AI at first may seem as magic, or an enigmatic thing, but that’s far from reality. Artificial Intelligence is a tool that help us solve problems.

For the purposes of this summary, we will use the concept of problem to be: “Difficult task to solve”.

Some problems we may have in our daily life such as how much time we need to travel from point A to point B, or how many bills we need to pay certain cost; to solve those problems our brains tend to break the problem into little pieces, so they’re easier to understand and solve. Even when the situations may seem simple, we follow a process of simplification in order to achieve a goal.

What we need when solving a problem:

Model -> Simplification of the real problem. How the variables in our enviroment are connected.

Objective -> How we know we’ve reached a goal. What we can achieve.

Evaluation Function -> How good our solution is.

Notes when solving the problem The solution we get at the end, is the solution for our model, not the real problem, that’s why we need to be as descriptive as posible when building a model, so it can have a better adjustment to the real problem.

Some problems

Traveling Salesman Problem

Suppose we have a person (or object) that has to travel to different cities, visit all of them, and then return to the original starting point, no city can be repeated, but the path it follows must be the shortest possible. To solve this problem with a few cities, we can even solve it ourselves with a few iterations, but as we increase the number of cities and/or constraints, the most difficult is to get to an ideal solution. That’s where AI comes in. Even when AI is a lot faster than us to solve this kind of problem, it still falls short due to the nature of the problem, with 10 cities, we would need to consider 3,628,800 possible solutions!. That’s why we need to evaluate our ai algorithm basing on how good the solution is and the time it takes to solve it.
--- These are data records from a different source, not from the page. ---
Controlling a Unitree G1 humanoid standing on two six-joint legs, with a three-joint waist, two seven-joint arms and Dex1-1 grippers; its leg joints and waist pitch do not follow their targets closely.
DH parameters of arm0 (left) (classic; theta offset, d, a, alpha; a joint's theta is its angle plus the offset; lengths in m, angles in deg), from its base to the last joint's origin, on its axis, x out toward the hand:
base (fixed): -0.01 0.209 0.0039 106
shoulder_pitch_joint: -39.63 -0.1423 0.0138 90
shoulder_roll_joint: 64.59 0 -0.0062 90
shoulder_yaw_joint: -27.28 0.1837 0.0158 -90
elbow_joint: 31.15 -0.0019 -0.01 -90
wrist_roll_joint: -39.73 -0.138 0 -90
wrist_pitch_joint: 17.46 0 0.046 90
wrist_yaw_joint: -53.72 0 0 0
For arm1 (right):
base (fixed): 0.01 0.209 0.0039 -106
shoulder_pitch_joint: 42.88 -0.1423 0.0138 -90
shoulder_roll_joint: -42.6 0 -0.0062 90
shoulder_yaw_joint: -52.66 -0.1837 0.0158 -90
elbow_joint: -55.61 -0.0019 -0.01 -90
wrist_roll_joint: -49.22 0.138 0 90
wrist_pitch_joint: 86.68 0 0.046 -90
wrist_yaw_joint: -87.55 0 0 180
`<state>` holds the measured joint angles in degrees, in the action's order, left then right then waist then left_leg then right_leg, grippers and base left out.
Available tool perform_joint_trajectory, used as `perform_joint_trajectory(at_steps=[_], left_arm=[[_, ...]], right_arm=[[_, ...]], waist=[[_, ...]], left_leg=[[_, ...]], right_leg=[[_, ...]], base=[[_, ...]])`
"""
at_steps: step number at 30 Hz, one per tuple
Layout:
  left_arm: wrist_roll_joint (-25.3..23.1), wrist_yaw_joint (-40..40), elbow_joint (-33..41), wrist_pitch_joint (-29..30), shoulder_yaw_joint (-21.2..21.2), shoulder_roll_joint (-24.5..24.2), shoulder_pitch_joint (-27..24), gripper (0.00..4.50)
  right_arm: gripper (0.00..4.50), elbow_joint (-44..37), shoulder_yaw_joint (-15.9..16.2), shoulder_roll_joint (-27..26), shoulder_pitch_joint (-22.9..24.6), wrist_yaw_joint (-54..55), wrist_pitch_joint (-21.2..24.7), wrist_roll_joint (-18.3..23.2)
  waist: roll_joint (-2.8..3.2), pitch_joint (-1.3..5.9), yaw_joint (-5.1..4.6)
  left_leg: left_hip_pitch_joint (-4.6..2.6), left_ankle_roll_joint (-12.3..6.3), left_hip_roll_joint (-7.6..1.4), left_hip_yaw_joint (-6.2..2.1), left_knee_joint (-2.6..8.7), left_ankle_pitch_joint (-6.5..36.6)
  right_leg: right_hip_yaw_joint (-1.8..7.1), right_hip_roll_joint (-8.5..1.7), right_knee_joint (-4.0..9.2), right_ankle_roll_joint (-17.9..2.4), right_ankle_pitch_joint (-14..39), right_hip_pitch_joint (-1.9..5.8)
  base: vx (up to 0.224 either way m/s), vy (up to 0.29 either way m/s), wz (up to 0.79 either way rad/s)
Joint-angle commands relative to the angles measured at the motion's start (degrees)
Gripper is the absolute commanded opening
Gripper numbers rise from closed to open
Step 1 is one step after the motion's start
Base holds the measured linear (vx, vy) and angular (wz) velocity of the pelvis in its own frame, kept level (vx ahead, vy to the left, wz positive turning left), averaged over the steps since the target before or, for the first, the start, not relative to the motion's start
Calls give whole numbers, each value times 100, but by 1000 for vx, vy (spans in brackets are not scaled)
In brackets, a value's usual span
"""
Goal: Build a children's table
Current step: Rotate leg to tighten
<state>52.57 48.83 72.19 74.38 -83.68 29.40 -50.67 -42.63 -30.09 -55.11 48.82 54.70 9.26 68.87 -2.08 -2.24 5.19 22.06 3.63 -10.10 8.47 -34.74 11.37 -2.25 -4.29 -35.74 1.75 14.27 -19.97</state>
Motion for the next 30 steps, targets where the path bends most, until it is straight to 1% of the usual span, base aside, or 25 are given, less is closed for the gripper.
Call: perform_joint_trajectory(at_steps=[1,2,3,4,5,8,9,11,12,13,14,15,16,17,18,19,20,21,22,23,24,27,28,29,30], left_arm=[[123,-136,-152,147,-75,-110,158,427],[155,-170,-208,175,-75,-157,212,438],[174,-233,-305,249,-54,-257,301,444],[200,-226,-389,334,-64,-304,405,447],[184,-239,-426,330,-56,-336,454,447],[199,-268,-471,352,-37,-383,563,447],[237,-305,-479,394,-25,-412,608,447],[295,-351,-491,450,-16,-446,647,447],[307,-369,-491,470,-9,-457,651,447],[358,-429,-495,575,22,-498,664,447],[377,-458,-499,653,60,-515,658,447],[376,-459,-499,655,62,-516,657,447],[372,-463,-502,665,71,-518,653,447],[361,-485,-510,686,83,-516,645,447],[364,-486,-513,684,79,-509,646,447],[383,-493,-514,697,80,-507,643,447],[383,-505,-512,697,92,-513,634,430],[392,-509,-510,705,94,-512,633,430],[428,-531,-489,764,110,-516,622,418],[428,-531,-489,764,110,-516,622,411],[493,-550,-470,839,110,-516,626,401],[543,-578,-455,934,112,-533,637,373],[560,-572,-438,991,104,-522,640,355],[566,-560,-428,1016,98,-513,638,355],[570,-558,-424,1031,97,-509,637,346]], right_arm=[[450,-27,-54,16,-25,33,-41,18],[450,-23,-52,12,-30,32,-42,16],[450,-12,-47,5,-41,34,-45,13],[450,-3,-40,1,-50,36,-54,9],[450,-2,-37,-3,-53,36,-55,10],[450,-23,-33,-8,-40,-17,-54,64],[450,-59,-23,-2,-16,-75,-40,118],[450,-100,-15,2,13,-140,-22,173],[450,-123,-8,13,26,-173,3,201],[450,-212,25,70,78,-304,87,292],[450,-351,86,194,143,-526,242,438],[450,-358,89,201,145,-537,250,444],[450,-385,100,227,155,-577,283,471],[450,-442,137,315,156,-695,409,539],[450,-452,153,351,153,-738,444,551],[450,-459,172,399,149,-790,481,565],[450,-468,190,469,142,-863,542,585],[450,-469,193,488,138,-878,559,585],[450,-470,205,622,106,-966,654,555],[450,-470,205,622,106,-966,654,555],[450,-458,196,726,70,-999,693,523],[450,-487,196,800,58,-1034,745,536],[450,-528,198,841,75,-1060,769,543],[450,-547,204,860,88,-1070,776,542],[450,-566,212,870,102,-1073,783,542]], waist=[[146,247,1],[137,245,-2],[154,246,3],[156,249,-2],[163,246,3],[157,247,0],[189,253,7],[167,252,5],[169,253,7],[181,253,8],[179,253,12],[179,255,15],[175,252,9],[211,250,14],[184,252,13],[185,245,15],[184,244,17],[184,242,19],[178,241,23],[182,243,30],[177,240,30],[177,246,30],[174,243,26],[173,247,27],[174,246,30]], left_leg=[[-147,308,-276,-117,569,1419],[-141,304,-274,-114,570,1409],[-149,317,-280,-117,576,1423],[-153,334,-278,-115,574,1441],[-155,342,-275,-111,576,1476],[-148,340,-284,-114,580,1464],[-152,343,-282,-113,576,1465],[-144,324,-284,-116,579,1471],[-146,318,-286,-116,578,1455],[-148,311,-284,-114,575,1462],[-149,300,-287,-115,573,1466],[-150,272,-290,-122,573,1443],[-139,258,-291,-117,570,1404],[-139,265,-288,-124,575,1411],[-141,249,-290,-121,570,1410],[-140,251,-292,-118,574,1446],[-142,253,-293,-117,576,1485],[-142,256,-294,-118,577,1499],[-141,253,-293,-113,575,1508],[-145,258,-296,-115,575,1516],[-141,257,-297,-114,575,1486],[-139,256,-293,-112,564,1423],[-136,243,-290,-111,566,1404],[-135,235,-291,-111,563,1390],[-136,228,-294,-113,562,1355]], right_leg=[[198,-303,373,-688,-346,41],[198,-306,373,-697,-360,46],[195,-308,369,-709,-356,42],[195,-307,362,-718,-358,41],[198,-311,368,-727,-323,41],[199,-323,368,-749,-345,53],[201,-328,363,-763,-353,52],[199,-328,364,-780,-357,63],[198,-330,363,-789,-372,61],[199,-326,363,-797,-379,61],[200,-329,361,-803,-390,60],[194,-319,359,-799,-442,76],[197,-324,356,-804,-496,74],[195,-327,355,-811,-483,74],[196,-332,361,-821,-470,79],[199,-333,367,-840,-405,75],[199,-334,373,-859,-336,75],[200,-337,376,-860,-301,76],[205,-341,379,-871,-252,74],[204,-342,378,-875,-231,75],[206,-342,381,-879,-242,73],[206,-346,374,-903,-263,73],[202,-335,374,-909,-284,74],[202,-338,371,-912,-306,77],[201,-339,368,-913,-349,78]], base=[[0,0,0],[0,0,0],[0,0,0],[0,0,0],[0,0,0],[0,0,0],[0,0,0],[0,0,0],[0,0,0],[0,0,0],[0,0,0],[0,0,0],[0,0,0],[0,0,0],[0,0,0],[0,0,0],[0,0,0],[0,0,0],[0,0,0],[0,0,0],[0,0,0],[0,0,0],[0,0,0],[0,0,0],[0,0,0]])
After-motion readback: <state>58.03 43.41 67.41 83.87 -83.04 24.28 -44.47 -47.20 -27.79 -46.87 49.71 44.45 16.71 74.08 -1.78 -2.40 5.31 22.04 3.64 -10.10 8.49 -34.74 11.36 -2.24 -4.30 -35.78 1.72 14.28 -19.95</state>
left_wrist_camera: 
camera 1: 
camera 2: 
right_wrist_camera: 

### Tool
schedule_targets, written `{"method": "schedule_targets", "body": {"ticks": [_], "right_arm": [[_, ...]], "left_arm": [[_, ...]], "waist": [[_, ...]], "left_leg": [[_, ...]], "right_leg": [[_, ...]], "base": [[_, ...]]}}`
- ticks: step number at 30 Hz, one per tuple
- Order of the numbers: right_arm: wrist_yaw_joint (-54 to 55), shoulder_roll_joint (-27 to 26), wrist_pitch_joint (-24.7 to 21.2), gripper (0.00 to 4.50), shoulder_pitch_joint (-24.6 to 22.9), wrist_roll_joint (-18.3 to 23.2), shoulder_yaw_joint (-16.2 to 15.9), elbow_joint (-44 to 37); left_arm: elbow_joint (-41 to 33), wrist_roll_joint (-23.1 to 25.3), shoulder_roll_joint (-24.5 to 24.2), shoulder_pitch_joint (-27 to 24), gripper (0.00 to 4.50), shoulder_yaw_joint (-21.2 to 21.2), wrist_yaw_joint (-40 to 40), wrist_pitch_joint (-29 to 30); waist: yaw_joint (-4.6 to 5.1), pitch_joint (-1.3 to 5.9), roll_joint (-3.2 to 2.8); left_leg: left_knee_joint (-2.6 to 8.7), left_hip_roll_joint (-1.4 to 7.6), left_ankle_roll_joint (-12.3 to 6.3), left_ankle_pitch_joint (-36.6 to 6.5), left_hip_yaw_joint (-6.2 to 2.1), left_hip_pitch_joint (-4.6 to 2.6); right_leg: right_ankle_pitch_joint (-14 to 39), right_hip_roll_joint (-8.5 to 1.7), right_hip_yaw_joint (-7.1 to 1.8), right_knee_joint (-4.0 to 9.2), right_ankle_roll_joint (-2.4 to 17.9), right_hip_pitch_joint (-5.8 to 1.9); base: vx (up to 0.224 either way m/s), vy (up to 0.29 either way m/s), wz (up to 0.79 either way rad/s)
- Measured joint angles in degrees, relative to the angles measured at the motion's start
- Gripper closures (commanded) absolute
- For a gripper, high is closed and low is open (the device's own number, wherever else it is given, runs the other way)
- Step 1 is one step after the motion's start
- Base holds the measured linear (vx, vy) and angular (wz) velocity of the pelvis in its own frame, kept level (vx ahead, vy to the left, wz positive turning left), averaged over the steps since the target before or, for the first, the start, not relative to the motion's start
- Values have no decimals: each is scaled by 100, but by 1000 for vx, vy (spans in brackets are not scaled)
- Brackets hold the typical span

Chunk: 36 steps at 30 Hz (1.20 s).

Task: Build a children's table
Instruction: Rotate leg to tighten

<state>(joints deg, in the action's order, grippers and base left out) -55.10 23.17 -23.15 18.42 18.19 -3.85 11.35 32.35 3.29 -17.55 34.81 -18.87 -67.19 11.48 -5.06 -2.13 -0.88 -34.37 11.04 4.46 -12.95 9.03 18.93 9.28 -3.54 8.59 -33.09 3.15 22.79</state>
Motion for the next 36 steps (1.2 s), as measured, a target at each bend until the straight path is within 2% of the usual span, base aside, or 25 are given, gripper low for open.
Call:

Time to solve the problem is the most difficult contraint to satisfy because of the resources of the computer.

Boolean Satisfiability Problem

If we have a boolean values, we expect True or False, 1 or 0. The operators that we have in this problem are AND, OR and NOT. With these, we can make different functions that will give us a boolean solution.

The Boolean Satisfiability Problem can be explained with the example:

Given a function like: (x 2 v x4) ^ (x3 v x1) ^ (x2 v ¬x1) we need to find the boolean values that will give us True as a result. As the TSP, we have a complexity related to time and resources to solve the problem due to the quantity of variables and iterations we need to make to get a solution, and be able to compare which solution is better.

Conclusion

The different problems shown here represent common problems in computer science, problems that have been studied for years. Why keep studying them? These problems are models to real life situations like product production, vehicle routing, computer designs, etc. All of these can be solved in different ways using artificial intelligence.